Sur Journal • Do you consider your occupation as an artist to be part of what is understood as defense of human rights? Based on this, what meaning do you assign culture these days as an artist?

Mônica Nador • I’ve always thought that everyone should work to improve society as a whole. I know that I have a somewhat religious mentality, even though I’m not religious, which is why I identified with a text I read once by Meister Eckhart,11. Eckhart von Hochheim, O.P. (Tambach, Thuringia, 1260 - Cologne, 1328), commonly known as Meister Eckhart, a German theologian, philosopher and mystic. who was a theologian from the Middle Ages, in which he states that knowledge should not be used for anything else but achieving a situation of equality for all humans and animals on the face of the Earth. This is what has value. We need to work for everyone, and not let anyone suffer. We should do as much as we can to alleviate people’s suffering on this planet.

When I was studying architecture, in 1974, it was the height of the dictatorship. We were advised to work on low-income housing, to see how these people live and work. But my school ended up being shut down and I was forced out too. So I ended up doing art. And in art education, we have a very conventional vision of culture – culture is separated from other activities, from society.

Even though I had a good reputation and people liked my work, I never felt right in that environment. That life really wasn’t for me, because you have to be extremely competitive. You have to go out and sell your work. You have to be forceful, and I’m just not at all like that, you know? In fact I’m quite the opposite.

I even thought about quitting. I nearly gave up making art at one point, about 10 years into my career when I was working the circuit. But after I started my Masters, I began to understand this concept of the circuit, and how it happens.

This opened my mind and I decided to make art in another way, the way I thought it should be made. That was a really great time because I did this project, Wall Paintings, which removed art from this extremely conventional, bourgeois vision that art is an adornment in your life, and never a structural axis of your life. I fought for this place, for me and for my art. I didn’t want my life to be that – an adornment in the life of a collector.

Having said that, the meaning of culture I work with these days is more connected to all other areas, of knowledge and of life, everyday life. Art is not at all separate from life. It’s not, like, “oh, art!”. I know things have changed a lot, but when I started working 40 years ago, it was all “oh, art!”, you know what I mean? Even in my case, ditching this concept took some time. It took a long time.

02

Sur • How did you come to decide to move to southern São Paulo and found the Jardim Miriam Art Club (JAMAC)?

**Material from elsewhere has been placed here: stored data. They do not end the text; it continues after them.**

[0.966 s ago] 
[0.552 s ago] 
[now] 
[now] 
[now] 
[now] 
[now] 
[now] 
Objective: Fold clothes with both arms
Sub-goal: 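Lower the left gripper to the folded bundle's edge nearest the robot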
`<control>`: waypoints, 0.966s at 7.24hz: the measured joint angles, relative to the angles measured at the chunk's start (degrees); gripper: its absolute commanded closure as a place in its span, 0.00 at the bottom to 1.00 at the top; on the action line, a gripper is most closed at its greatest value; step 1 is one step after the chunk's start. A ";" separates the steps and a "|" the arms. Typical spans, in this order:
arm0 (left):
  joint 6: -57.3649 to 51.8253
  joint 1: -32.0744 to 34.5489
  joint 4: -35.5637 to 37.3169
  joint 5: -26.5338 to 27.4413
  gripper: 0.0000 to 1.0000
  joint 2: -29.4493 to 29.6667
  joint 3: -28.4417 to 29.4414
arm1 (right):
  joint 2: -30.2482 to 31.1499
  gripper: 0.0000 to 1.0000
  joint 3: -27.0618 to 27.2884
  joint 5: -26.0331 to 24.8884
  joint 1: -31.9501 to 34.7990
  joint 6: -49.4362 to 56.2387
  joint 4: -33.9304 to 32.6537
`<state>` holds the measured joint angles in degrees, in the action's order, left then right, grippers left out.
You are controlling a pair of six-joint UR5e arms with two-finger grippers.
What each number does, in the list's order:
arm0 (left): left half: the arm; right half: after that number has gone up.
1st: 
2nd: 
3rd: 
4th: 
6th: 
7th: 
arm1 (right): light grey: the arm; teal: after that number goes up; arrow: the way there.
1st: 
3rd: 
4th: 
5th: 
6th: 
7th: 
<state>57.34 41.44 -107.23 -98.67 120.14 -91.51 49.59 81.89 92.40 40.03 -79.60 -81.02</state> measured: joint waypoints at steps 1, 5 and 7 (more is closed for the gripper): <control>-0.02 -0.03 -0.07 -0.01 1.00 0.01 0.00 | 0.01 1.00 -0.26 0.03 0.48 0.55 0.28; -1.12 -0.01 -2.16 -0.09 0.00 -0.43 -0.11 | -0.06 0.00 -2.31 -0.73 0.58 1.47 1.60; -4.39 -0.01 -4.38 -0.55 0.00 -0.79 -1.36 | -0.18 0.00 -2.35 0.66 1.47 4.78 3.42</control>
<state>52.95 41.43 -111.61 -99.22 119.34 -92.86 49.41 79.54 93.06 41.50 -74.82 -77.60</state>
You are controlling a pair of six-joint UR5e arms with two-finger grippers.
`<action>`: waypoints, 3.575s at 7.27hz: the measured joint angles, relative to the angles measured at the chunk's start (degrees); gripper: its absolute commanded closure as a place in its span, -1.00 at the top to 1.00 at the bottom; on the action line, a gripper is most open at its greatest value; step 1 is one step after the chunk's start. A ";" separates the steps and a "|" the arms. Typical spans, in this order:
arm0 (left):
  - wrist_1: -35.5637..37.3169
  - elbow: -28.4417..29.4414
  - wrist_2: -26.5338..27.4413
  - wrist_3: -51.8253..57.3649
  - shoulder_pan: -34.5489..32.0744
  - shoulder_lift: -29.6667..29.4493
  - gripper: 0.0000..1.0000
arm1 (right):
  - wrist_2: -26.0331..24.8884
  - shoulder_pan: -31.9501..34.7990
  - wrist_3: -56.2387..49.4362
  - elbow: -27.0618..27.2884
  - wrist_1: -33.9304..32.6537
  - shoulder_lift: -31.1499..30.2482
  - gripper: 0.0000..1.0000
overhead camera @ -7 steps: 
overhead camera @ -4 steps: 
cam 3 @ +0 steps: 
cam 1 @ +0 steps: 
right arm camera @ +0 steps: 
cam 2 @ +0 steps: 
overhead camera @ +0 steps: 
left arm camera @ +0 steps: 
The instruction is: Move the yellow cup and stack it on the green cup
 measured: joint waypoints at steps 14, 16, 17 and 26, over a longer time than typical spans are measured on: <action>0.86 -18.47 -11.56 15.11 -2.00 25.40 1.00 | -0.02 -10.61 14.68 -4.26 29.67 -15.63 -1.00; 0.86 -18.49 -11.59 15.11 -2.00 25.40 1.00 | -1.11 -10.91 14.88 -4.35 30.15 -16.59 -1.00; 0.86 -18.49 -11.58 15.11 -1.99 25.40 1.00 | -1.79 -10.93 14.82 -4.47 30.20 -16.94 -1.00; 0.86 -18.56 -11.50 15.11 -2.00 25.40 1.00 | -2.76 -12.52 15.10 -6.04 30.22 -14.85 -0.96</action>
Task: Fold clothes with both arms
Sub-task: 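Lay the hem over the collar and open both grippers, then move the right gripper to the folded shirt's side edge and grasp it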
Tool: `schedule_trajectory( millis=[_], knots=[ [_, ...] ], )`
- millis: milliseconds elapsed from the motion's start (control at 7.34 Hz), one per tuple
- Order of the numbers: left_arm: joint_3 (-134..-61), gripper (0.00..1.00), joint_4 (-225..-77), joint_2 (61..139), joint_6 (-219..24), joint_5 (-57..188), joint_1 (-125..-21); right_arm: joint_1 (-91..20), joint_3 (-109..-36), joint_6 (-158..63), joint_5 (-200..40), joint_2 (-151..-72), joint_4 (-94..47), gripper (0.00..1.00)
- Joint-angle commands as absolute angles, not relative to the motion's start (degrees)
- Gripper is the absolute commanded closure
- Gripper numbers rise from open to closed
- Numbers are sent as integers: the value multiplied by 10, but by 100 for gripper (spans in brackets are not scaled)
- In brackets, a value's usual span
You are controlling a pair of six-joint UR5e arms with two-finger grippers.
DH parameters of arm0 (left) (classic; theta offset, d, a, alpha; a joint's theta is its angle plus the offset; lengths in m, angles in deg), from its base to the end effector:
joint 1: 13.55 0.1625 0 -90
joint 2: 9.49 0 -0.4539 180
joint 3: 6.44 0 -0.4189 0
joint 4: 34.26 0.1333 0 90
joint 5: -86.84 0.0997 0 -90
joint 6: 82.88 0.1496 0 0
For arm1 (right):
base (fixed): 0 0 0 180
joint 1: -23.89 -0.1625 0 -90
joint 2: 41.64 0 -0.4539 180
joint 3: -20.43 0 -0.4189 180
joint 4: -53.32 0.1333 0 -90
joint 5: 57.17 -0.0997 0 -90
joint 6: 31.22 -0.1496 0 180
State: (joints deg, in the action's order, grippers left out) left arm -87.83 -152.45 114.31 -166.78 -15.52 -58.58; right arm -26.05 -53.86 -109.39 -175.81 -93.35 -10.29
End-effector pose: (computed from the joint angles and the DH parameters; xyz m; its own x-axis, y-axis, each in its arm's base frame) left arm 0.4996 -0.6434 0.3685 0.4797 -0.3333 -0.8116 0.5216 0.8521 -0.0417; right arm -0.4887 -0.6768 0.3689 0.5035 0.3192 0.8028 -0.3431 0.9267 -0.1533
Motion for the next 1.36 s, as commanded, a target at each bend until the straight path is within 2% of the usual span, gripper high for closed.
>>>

M.N. • First of all, it had a lot to do with my project, which involved painting houses with the people who lived in them, with the designs done by them. And so the concept of shared authorship was born, because I offer an opportunity for these people to contribute and participate in making a work of art. Not only do they learn, but they also make a real contribution.

This came about by studying. In graduate school, I began to understand that what matters the most is choosing your audience. Choose your audience and see who you want to speak to. Myself, for example, because I wanted to speak to the excluded, so to speak, I decided to go to Jardim Miriam to be close to the people who could benefit from my work.

I didn’t want to do my work and then pose in exhibitions with photographs of my pieces. I could have done that – and I did for a while – but that isn’t what interested me. What I really wanted to do was to contaminate people with this life that we lead, and they have no idea what could happen.

That’s how I went looking for my audience. I am from a generation that was forbidden to make socially engaged art. It was considered a bit tacky. One thing I learned is that there is no point doing socially engaged art in a gallery, for example. The talk is always among our peers, and I wasn’t the least bit interested in that. What I really wanted to do was intervene in reality.

Sur • What changes and impacts did you observe in the territory from your work and the interaction with the local population, including residents, artists and activists from the region?

M.N. • Other than the fact that it’s very good for your health, that this work lifted people out of depression… Other than this, which I wasn’t really expecting, this work had an incredible effect on people’s mental health.

But irrespective of this, I’d say that I was lucky to have met Mauro [Mauro Castro, who collaborates with JAMAC since its foundation]. Mauro was a true activist. He was a metalworker for 30 years. Then, when the layoffs started in the early 1990s, he was one of the first to go because he was a nuisance, political, very articulate and a good speaker. He was never interested in a political career, but he plays a very important role in the community – he keeps everyone in line. He gets everyone to do various things.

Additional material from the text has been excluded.